Flow spot-oa main script executes the following steps:

1. Creates required folder structure if does not exist for output files. This is: 
            data: data/flow/<date>/
            ipython Notebooks: ipynb/flow/<date>/

2. Creates a copy of iPython notebooks out of templates in ipynb_templates folder into output folder.

3. Reads Flow spot-ml results for a given date and loads only the requested limit.

4. Add network context to source and destination IPs.

5. Add geolocation to source and destination IPs.

6. Stores transformed data in the selected database.

7. Generates details and chord diagram data. These details include information about aditional connections and some additional information to draw chord diagrams in the UI.


  • Python 2.7 should be installed in the node running Flow OA.

The following files and modules are already included but some of them require configuration. See the following sections for more information:

The following files are not included:


Before running Flow OA users need to configure components for the first time. It is important to mention that configuring these components make them work for other data sources as DNS and Proxy.

  • Configure database engine
  • Configure GTI services
  • Configure IANA service
  • Configure Network Context service
  • Configure Geolocation service
  • Generate ML results for Flow


  • Flow suspicious connections. flow_scores table.

Main results for Flow OA. The data stored in this table is limited by the number of rows the user selected when running oa/start_oa.py.

    Table schema:
    0.   tstart:         string
    1.   srcip:          string
    2.   dstip:          string
    3.   sport:          int
    4.   dport:          int
    5.   proto:          string
    6.   ipkt:           int
    7.   ibyt:           int
    8.   opkt:           int
    9.   obyt:           int
    10.  score:          float
    11.  rank:           int
    12.  srcip_internal:  bit
    13.  destip_internal: bit
    15.  src_geoloc:         string
    16.  dst_geoloc:         string
    17.  src_domain:      string
    18.  dst_domain:      string
    19.  src_rep:      string
    20.  dst_rep:      string
  • Flow details. flow_edge table.

A query will be executed for each suspicious connection detected, to find the details for each connection occurred during the same specific minute between given source IP and destination IP.

    Table schema:
    0.  tstart:     string
    1.  srcip:      string
    2.  dstip:      string
    3.  sport:      int
    4.  dport:      int
    5.  proto:      string
    6.  flags:      string
    7.  tos:        int
    8.  ibyt:       bigint
    9.  ipkt:       bigint
    10.  pkts:      bigint
    11. input:      int
    12. output:     int
    13. rip:        string
    14. obyt:       bigint
    15. opkt:       bigint
    16. hh:         int
    17. md:         int         
  • Flow Chord Diagrams. flow_chords table.

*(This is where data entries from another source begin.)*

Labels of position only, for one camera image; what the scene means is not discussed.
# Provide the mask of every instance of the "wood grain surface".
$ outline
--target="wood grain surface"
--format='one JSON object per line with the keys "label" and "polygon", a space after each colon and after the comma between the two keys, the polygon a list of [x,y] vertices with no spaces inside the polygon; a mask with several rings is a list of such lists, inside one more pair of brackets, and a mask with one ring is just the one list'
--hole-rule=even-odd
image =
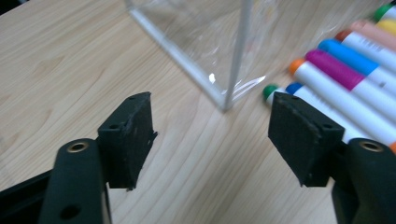
{"label": "wood grain surface", "polygon": [[[302,2],[280,3],[293,12],[280,11],[285,25],[268,41],[294,48],[272,50],[274,59],[256,68],[276,68],[265,83],[286,86],[290,60],[337,32],[311,32],[337,19],[323,17],[326,8],[356,4],[315,1],[307,18]],[[378,1],[359,6],[368,13]],[[297,19],[310,26],[295,35]],[[123,99],[151,91],[159,136],[137,188],[110,191],[114,223],[335,223],[332,183],[301,188],[268,139],[265,83],[223,114],[123,1],[29,1],[0,17],[0,190],[51,169],[60,146],[96,137]]]}

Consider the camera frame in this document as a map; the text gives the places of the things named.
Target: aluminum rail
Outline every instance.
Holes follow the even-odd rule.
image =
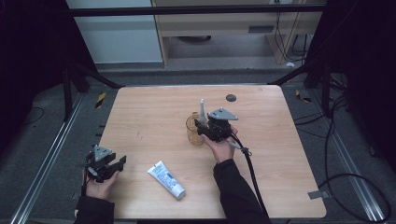
[[[29,217],[30,212],[32,211],[33,206],[35,205],[35,201],[38,198],[41,190],[44,187],[44,184],[47,180],[48,175],[50,174],[50,170],[53,164],[58,157],[59,152],[61,151],[62,146],[64,145],[64,140],[66,139],[76,117],[78,111],[81,108],[81,103],[84,99],[85,94],[79,93],[76,99],[76,102],[73,106],[73,113],[70,115],[69,119],[65,121],[58,132],[55,140],[52,143],[52,146],[49,149],[49,152],[41,164],[40,169],[38,170],[33,183],[25,194],[20,206],[17,211],[12,216],[10,223],[11,224],[23,224],[26,222]]]
[[[318,110],[323,112],[320,105],[320,97],[318,93],[315,91],[309,91],[312,96]],[[327,128],[330,128],[330,121],[327,118],[322,118],[326,124]],[[337,130],[334,130],[333,135],[331,136],[332,144],[334,149],[340,159],[341,163],[344,166],[344,169],[351,174],[361,175],[361,171],[358,166],[352,160],[352,157],[349,155],[347,151],[347,147],[344,145],[341,136],[338,134]],[[385,216],[382,213],[381,208],[379,207],[378,202],[375,199],[374,194],[371,192],[369,185],[362,179],[357,179],[354,177],[349,178],[356,194],[358,195],[361,205],[363,206],[364,211],[366,212],[367,217],[372,221],[378,221],[384,219]]]
[[[72,8],[68,10],[44,10],[52,16],[103,17],[179,14],[220,14],[220,13],[265,13],[265,12],[317,12],[323,11],[326,4],[287,4],[287,5],[229,5],[193,7],[113,7],[113,8]]]

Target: black sweater
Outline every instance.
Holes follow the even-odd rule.
[[[239,174],[233,160],[217,164],[214,177],[220,190],[220,202],[229,224],[268,224],[270,218],[260,208],[256,195]],[[114,222],[114,203],[80,197],[75,224],[110,224]]]

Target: wooden table
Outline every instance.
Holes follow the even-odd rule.
[[[235,102],[226,100],[234,94]],[[271,218],[324,217],[321,199],[282,90],[278,86],[130,87],[119,90],[100,142],[127,155],[124,171],[112,190],[116,218],[224,218],[219,189],[213,178],[215,159],[205,144],[197,147],[187,136],[186,120],[200,111],[220,107],[239,117],[230,121],[252,152],[258,185]],[[251,187],[245,156],[235,162]],[[177,201],[147,170],[163,161],[186,190]]]

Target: black cable
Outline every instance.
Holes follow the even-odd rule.
[[[338,32],[338,30],[340,30],[341,26],[346,22],[346,20],[349,18],[349,16],[354,11],[358,2],[359,2],[359,0],[355,1],[352,8],[348,11],[348,13],[345,15],[345,17],[343,19],[341,19],[341,21],[335,26],[335,28],[331,31],[331,33],[329,35],[327,35],[327,38],[325,38],[324,41],[322,41],[322,43],[317,48],[311,50],[309,52],[309,54],[307,54],[307,58],[312,59],[311,60],[312,62],[310,62],[310,64],[308,65],[308,69],[309,69],[309,67],[312,66],[313,63],[317,63],[318,61],[320,61],[320,58],[322,58],[322,56],[323,56],[323,55],[320,55],[322,49],[324,47],[326,47],[326,45],[329,44],[329,42],[333,39],[335,34]],[[269,84],[281,85],[281,84],[285,83],[286,81],[290,80],[291,78],[296,77],[297,75],[300,75],[303,70],[304,70],[304,68],[297,69],[295,72],[291,72],[290,74],[287,74],[286,76],[284,76],[280,79],[277,79],[276,81],[273,81]]]
[[[336,89],[338,91],[346,91],[347,90],[347,86],[344,84],[344,80],[339,81],[338,79],[336,79],[335,77],[333,77],[332,75],[330,75],[330,80],[331,80],[331,87],[333,89]]]
[[[343,98],[338,98],[336,101],[334,101],[334,104],[332,105],[332,109],[331,109],[331,123],[330,123],[330,127],[329,127],[329,131],[327,132],[327,136],[326,136],[326,141],[325,141],[325,151],[324,151],[324,166],[325,166],[325,181],[320,184],[318,187],[321,188],[324,186],[324,184],[327,184],[327,187],[329,189],[330,194],[332,195],[332,197],[334,198],[335,202],[341,206],[341,208],[343,208],[347,213],[349,213],[350,215],[352,215],[354,218],[360,220],[360,221],[364,221],[364,222],[368,222],[368,223],[382,223],[387,221],[390,216],[391,216],[391,205],[389,203],[389,200],[387,199],[387,197],[385,196],[385,194],[381,191],[381,189],[379,187],[377,187],[372,181],[368,180],[367,178],[361,176],[361,175],[355,175],[355,174],[339,174],[339,175],[334,175],[332,177],[329,177],[329,167],[328,167],[328,145],[329,145],[329,139],[330,139],[330,135],[332,132],[332,128],[334,125],[334,117],[333,117],[333,113],[335,108],[337,108],[337,105],[340,104]],[[349,209],[347,209],[336,197],[334,192],[332,191],[332,186],[330,184],[330,182],[332,180],[334,180],[335,178],[341,177],[341,176],[355,176],[358,178],[361,178],[365,181],[367,181],[367,183],[369,183],[380,195],[381,197],[384,199],[385,203],[387,204],[388,207],[388,214],[385,216],[385,218],[378,220],[378,221],[372,221],[370,219],[367,219],[365,217],[360,217],[358,215],[356,215],[355,213],[353,213],[352,211],[350,211]]]
[[[43,118],[43,116],[44,116],[44,109],[43,109],[43,108],[35,106],[35,107],[32,107],[32,109],[39,109],[39,110],[41,110],[41,115],[38,117],[38,119],[35,119],[35,120],[33,120],[33,121],[29,121],[29,122],[23,123],[22,125],[33,124],[33,123],[37,122],[38,120],[40,120],[41,118]]]
[[[298,131],[301,131],[301,132],[304,132],[304,133],[308,133],[308,134],[311,134],[311,135],[313,135],[313,136],[315,136],[315,137],[319,137],[319,138],[326,138],[326,136],[321,136],[321,135],[318,135],[318,134],[315,134],[315,133],[311,133],[311,132],[309,132],[309,131],[306,131],[306,130],[304,130],[304,129],[299,129],[299,128],[296,128]]]
[[[297,121],[297,120],[299,120],[299,119],[306,119],[306,118],[310,118],[310,117],[315,116],[315,115],[322,115],[322,114],[323,114],[323,113],[318,112],[318,113],[315,113],[315,114],[302,116],[302,117],[300,117],[300,118],[294,119],[293,121]]]
[[[262,208],[263,213],[266,216],[268,216],[267,209],[265,208],[264,202],[262,201],[262,195],[260,194],[260,190],[259,190],[259,186],[257,184],[256,176],[254,175],[253,164],[251,163],[251,159],[250,159],[251,152],[248,151],[247,147],[242,146],[242,143],[239,140],[239,138],[236,136],[236,134],[232,133],[231,134],[231,138],[233,140],[235,140],[235,142],[241,147],[241,151],[245,155],[245,158],[247,159],[247,165],[248,165],[248,169],[250,171],[251,180],[253,182],[253,187],[254,187],[254,189],[256,191],[257,199],[259,200],[259,204],[260,204],[260,207]]]
[[[297,42],[298,37],[299,37],[299,36],[296,35],[296,37],[294,38],[293,45],[291,46],[291,52],[292,52],[294,55],[296,55],[296,56],[302,57],[301,63],[302,63],[302,65],[303,65],[303,64],[304,64],[304,61],[305,61],[305,59],[306,59],[306,42],[307,42],[307,37],[308,37],[308,35],[305,35],[303,50],[295,50],[295,49],[294,49],[294,46],[295,46],[295,44],[296,44],[296,42]]]
[[[85,158],[84,176],[83,176],[82,186],[81,186],[81,197],[85,197],[87,195],[87,184],[88,184],[88,182],[91,181],[91,179],[88,178],[88,172],[89,172],[88,166],[90,164],[90,160],[92,159],[92,154],[93,154],[93,152],[90,151],[90,153]]]
[[[305,124],[309,124],[309,123],[312,123],[312,122],[315,122],[315,121],[317,121],[318,119],[321,119],[321,118],[323,118],[323,117],[325,117],[326,115],[324,115],[324,114],[322,114],[322,115],[320,115],[319,117],[316,117],[316,118],[314,118],[314,119],[311,119],[311,120],[309,120],[309,121],[306,121],[306,122],[301,122],[301,123],[295,123],[294,125],[305,125]]]
[[[288,56],[288,53],[286,52],[286,48],[285,48],[285,43],[283,42],[283,39],[282,39],[282,34],[280,33],[280,30],[279,30],[279,21],[280,21],[280,12],[277,12],[276,13],[276,29],[275,29],[274,39],[275,39],[277,48],[280,50],[280,53],[282,54],[283,59],[285,59],[289,63],[301,61],[302,59],[292,59]],[[279,46],[279,43],[277,42],[277,38],[276,38],[277,34],[279,34],[279,36],[280,36],[280,42],[282,43],[283,49]]]

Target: floor
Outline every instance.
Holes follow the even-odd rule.
[[[301,49],[303,38],[299,38],[295,51]],[[286,64],[277,64],[271,50],[261,35],[253,36],[212,36],[208,41],[200,38],[174,38],[172,40],[169,64],[165,68],[136,68],[134,71],[103,72],[109,79],[128,86],[135,85],[189,85],[189,84],[265,84],[286,75],[293,68]],[[80,185],[80,167],[92,145],[100,141],[102,126],[111,110],[117,91],[111,90],[93,79],[88,78],[91,89],[87,94],[77,94],[74,100],[82,98],[78,115],[75,117],[67,137],[60,145],[60,151],[52,154],[56,160],[49,164],[38,194],[33,197],[32,207],[28,207],[26,223],[72,223]],[[311,120],[320,115],[320,106],[316,102],[320,88],[306,90],[302,84],[304,76],[299,76],[285,84],[282,90],[296,123]],[[295,90],[301,96],[311,99],[312,103],[296,97]],[[101,108],[95,108],[98,95],[106,92]],[[332,91],[332,98],[342,95]],[[63,128],[63,87],[56,86],[37,95],[32,112],[26,118],[26,124],[20,133],[12,139],[11,153],[0,163],[0,223],[9,223],[21,204],[40,166],[49,155],[49,148]],[[380,157],[372,157],[369,146],[361,134],[359,125],[348,112],[347,105],[334,113],[336,132],[329,138],[327,149],[330,175],[357,171],[373,181],[387,196],[389,203],[396,205],[396,174],[387,162]],[[325,179],[324,156],[326,134],[330,121],[318,119],[305,125],[297,125],[305,153],[318,184]],[[379,208],[382,214],[388,212],[386,202],[375,189],[369,187],[369,194],[362,183],[354,178],[341,178],[332,181],[332,190],[337,199],[359,217],[368,218],[371,209]],[[373,196],[375,204],[367,205],[367,199]],[[345,212],[335,201],[334,196],[324,199],[328,214],[322,219],[275,219],[274,223],[362,223]],[[387,223],[396,223],[395,217]]]

A query will be executed for each distinct client ip that has connections to 2 or more other suspicious IP. This query will retrieve the sum of input packets and bytes transferred between the client ip and every other suspicious IP it connected to.

    Table schema:
    0. ip_threat:  string
    1. srcip:      string
    2. dstip:      string
    3. ibyt:       bigint
    4. ipkt:       bigint
  • Flow Ingest summary. flow_ingest_summary table.

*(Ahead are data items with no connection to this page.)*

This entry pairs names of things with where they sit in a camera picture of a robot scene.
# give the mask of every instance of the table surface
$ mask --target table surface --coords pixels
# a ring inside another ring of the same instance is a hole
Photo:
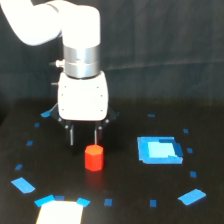
[[[0,128],[0,223],[36,223],[39,208],[34,201],[48,195],[90,200],[82,224],[223,223],[224,107],[114,104],[120,116],[103,133],[104,169],[90,172],[84,168],[84,150],[93,144],[93,122],[76,122],[71,147],[64,128],[40,116],[53,105],[19,102]],[[141,136],[175,137],[183,164],[142,163],[137,147]],[[29,140],[32,146],[26,146]],[[193,154],[187,153],[188,147]],[[17,164],[23,165],[19,171]],[[191,178],[190,171],[196,171],[197,178]],[[11,183],[19,177],[36,189],[20,192]],[[177,199],[194,189],[205,192],[206,198],[190,206]],[[113,199],[112,207],[104,206],[106,198]],[[156,208],[150,208],[150,199],[157,200]]]

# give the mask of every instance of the blue tape marker
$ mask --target blue tape marker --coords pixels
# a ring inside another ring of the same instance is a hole
[[[193,149],[192,148],[187,148],[187,152],[188,153],[193,153]]]
[[[112,199],[105,199],[104,205],[105,206],[112,206]]]
[[[55,201],[53,195],[49,195],[47,197],[41,198],[39,200],[36,200],[34,203],[36,204],[37,207],[41,207],[43,204],[46,204],[50,201]]]
[[[34,127],[35,128],[39,128],[40,127],[40,123],[35,123]]]
[[[177,156],[180,156],[180,157],[184,156],[183,151],[181,149],[181,145],[179,143],[173,143],[173,146],[174,146],[175,154]]]
[[[148,117],[155,117],[155,114],[148,114]]]
[[[188,134],[188,133],[189,133],[188,129],[183,129],[183,132],[184,132],[185,134]]]
[[[50,116],[51,116],[51,111],[48,110],[48,111],[42,113],[41,116],[42,116],[42,117],[50,117]]]
[[[54,199],[56,201],[64,201],[65,200],[65,196],[54,196]]]
[[[150,200],[150,207],[156,207],[157,206],[157,202],[156,200]]]
[[[183,158],[181,157],[168,157],[168,158],[148,158],[143,162],[146,164],[182,164]]]
[[[15,168],[15,170],[20,170],[21,168],[22,168],[22,164],[18,164],[17,166],[16,166],[16,168]]]
[[[87,205],[89,205],[90,201],[83,199],[83,198],[79,198],[77,200],[77,204],[82,205],[83,207],[86,207]]]
[[[178,200],[182,201],[185,205],[190,205],[201,198],[204,198],[206,194],[198,189],[195,189],[181,197]]]
[[[191,171],[190,172],[191,177],[196,178],[197,177],[197,173],[195,171]]]
[[[16,186],[20,191],[22,191],[23,194],[27,194],[35,190],[35,188],[22,177],[11,181],[11,183]]]
[[[26,143],[26,145],[28,145],[28,146],[33,145],[33,141],[28,141],[28,142]]]

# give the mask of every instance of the white cylinder
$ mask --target white cylinder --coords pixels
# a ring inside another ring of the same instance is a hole
[[[78,6],[63,15],[63,44],[70,48],[91,48],[100,44],[100,14],[91,6]]]

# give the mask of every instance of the red block
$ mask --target red block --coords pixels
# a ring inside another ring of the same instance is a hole
[[[85,150],[85,167],[91,171],[99,171],[103,168],[103,147],[89,145]]]

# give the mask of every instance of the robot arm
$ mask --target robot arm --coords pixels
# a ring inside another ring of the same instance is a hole
[[[12,30],[25,44],[41,45],[63,35],[70,48],[100,44],[99,11],[58,0],[33,6],[30,0],[0,0]]]
[[[0,0],[17,37],[31,46],[62,35],[64,60],[58,83],[58,110],[66,120],[103,120],[108,109],[105,74],[100,71],[100,14],[91,6],[56,0]]]
[[[12,30],[27,45],[51,41],[61,31],[59,14],[49,5],[33,6],[30,0],[0,0],[0,3]]]

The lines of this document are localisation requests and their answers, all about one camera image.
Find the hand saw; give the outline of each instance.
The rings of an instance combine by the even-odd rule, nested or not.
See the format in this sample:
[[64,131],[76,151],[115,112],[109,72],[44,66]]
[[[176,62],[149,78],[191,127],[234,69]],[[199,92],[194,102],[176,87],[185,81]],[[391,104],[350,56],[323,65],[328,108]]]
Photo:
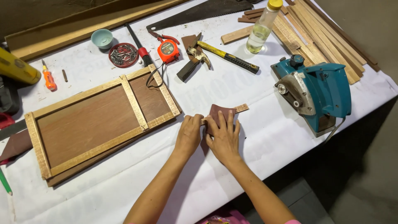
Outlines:
[[204,20],[211,17],[246,11],[252,8],[253,5],[247,1],[238,2],[237,0],[208,0],[174,16],[170,16],[169,18],[151,24],[147,26],[146,29],[148,32],[151,32],[198,20]]

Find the electric planer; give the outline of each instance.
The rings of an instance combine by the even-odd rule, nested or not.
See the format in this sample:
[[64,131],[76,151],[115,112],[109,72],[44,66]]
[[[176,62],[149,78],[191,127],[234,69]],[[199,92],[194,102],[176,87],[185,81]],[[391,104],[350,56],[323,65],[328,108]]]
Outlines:
[[[279,93],[301,114],[316,137],[337,128],[351,114],[351,92],[345,65],[320,63],[305,67],[301,55],[282,58],[271,65],[279,81],[275,84]],[[343,118],[335,127],[336,118]]]

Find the orange screwdriver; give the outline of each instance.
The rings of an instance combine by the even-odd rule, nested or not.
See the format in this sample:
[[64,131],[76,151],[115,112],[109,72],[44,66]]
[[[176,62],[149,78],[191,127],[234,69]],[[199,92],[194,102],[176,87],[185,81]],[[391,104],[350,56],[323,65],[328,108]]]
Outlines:
[[51,72],[47,69],[46,63],[44,63],[43,60],[41,60],[41,62],[43,63],[43,75],[44,75],[44,79],[46,80],[47,89],[49,89],[51,91],[57,90],[57,85],[54,82]]

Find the green pencil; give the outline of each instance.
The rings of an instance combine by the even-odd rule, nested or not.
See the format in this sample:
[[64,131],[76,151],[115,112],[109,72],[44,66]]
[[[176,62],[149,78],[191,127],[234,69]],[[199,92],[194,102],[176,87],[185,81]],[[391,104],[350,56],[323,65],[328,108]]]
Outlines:
[[7,193],[8,193],[9,195],[12,195],[11,188],[10,188],[10,186],[8,185],[8,182],[7,182],[7,180],[6,180],[6,177],[4,176],[3,171],[2,171],[1,169],[0,169],[0,181],[1,181],[1,183],[3,184],[4,188],[6,189]]

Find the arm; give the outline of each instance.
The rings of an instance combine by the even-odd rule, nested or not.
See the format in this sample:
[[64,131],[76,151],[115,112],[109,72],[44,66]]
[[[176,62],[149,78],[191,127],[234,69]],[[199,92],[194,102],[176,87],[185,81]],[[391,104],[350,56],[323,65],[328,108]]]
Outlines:
[[223,163],[236,178],[252,201],[264,223],[284,224],[296,219],[285,204],[250,170],[239,155],[240,124],[236,121],[233,130],[233,115],[230,110],[228,122],[219,111],[220,128],[211,116],[207,122],[214,133],[214,140],[206,135],[206,142],[216,158]]
[[123,224],[156,223],[189,158],[200,143],[202,115],[185,116],[173,152],[155,178],[134,203]]

This table is populated with the number of connections ingested by minute during that day.

    Table schema:
    0. tdate:      string
    1. total:      bigint 


Flow spot-oa configuration. Contains columns name and index for input and output files. This Json file contains 3 main arrays:

- flow_results_fields: list of column name and index of ML flow_results.csv file. Flow OA uses this mapping to reference columns by name.
- column_indexes_filter: the list of indices to take out of flow_results_fields for the OA process. 
- flow_score_fields: list of column name and index for flow_scores.csv. After the OA process completes more columns are added.

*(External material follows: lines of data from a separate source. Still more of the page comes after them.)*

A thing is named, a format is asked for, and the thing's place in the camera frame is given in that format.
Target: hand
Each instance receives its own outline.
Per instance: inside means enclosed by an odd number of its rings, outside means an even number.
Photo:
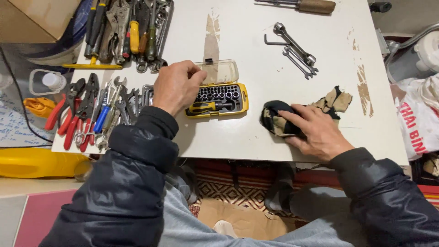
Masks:
[[[297,136],[287,137],[285,141],[303,154],[317,156],[323,161],[330,161],[337,155],[354,147],[343,137],[331,116],[314,106],[293,104],[291,107],[302,117],[287,111],[278,114],[299,127],[306,135],[306,140]]]
[[[153,106],[175,116],[194,103],[206,77],[207,72],[189,60],[162,67],[154,83]]]

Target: yellow screwdriver handle
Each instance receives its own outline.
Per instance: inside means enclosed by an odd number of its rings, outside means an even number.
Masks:
[[[139,53],[139,23],[136,21],[130,22],[130,46],[133,54]]]
[[[215,102],[195,102],[189,106],[189,112],[193,114],[201,114],[209,111],[215,111]]]

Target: white plastic bag
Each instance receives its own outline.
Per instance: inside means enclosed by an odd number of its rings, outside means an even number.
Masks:
[[[434,93],[439,88],[439,74],[421,80],[405,79],[397,85],[407,92],[395,103],[408,159],[439,150],[439,109],[435,108],[439,99]]]

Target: black puffer jacket
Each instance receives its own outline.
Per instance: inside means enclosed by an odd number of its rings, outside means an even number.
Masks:
[[[87,182],[62,207],[41,247],[151,246],[162,230],[164,174],[178,155],[174,118],[149,106],[116,127]],[[330,162],[372,246],[439,245],[439,213],[403,170],[364,148]]]

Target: left hand
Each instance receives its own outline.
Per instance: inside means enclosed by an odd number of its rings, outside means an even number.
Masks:
[[[207,72],[190,60],[162,67],[154,83],[153,106],[175,117],[195,102],[200,85],[206,77]]]

Templates for iPython notebooks. After OA process completes, a copy of each iPython notebook is going to be copied to the ipynb/<pipeline>/<date> path. With these iPython notebooks user will be able to perform further analysis and score connections. User can also experiment adding or modifying the code. If a new functionality is required for the ipython notebook, the templates need to be modified to include the functionality for posterior executions. For further reference on how to work with this notebook, you can read:

Reset scored connections

To reset all scored connections for a day, a specific cell with a preloaded function is included in the Advanced Mode Notebook. The cell is commented to avoid accidental executions, but is properly labeled.